Where this approach falls short is in a partial loss of realism and a deeper, model-based analysis of what transpired in India’s economic landscape during the years he was Chief Economic Advisor (December 2009 to July 2012). Those years were important in the country’s economic history for two reasons. One, the global economic crisis in the wake of the meltdown of Western financial institutions hit India adversely and two, those were also the years when the country experienced its infamous ‘policy paralysis,’ when the Manmohan Singh government found itself adrift, unable to impart any worthwhile direction to the economy. Basu was not only a close observer of what went on in the Finance Ministry at that time but was also a participant in deliberations that ultimately led to many decisions (or, more accurately, did not lead to many). This, Basu notes, is by choice: ‘My Delhi diary is too fresh to be published. There are also difficult ethical questions associated with such verbatim reporting so soon after having the privilege of an insider’s view. So while I have dipped into my diary occasionally, for an amusing incident here and an important policy conundrum there, strictly what is expected of a diary —the ‘revelations’ and notes on personalities—the reader will not find here.’

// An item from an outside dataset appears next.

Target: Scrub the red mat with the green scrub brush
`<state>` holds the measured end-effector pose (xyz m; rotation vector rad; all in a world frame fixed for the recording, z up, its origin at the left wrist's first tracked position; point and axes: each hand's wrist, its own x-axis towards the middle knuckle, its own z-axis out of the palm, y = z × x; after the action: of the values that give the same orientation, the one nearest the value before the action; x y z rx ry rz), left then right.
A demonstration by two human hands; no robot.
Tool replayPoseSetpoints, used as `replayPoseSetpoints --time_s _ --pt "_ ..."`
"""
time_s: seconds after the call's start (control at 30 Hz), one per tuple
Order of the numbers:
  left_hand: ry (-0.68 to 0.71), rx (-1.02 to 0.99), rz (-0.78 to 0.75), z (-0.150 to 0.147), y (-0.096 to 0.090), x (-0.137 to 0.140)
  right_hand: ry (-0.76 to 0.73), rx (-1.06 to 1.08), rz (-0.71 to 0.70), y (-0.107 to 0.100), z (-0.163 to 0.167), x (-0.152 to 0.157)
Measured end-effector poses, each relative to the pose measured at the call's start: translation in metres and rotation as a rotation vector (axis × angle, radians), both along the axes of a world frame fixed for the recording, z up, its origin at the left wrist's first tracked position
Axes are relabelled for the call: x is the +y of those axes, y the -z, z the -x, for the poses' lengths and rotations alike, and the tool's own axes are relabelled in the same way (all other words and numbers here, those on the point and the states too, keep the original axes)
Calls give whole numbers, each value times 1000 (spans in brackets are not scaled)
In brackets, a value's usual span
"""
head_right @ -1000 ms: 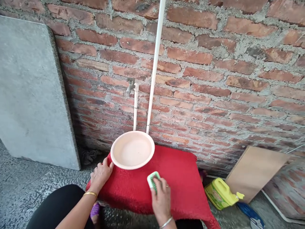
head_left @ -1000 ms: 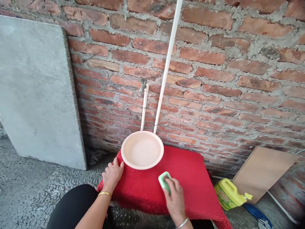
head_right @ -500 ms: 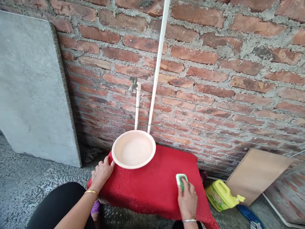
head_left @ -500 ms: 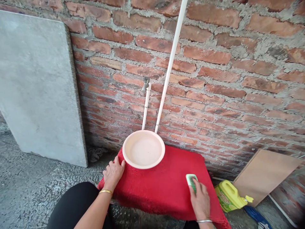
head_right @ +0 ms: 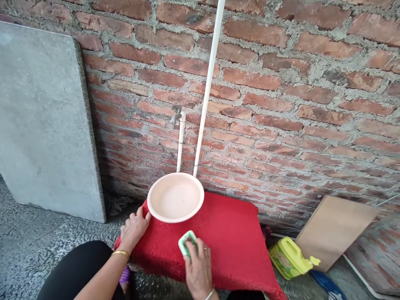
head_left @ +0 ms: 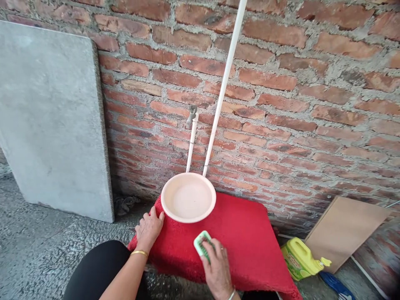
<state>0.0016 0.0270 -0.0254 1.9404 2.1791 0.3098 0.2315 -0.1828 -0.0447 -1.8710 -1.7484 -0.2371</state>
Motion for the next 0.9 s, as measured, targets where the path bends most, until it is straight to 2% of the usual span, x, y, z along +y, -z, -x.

Most readers of Basu’s papers and books don’t expect him to do such a thing; he is too dignified for that. What was expected of this book was something similar to what he had done in a paper that he wrote almost two decades ago (‘On Misunderstanding Government: An Analysis of the Art of Policy Advice’, Economics and Politics, November 1997). There, he looked at the possibilities and limitations of policymaking advice through the prism of game theory. His secret diary and microeconomic theory promise to make a terrific combination. That will be a book to wait for.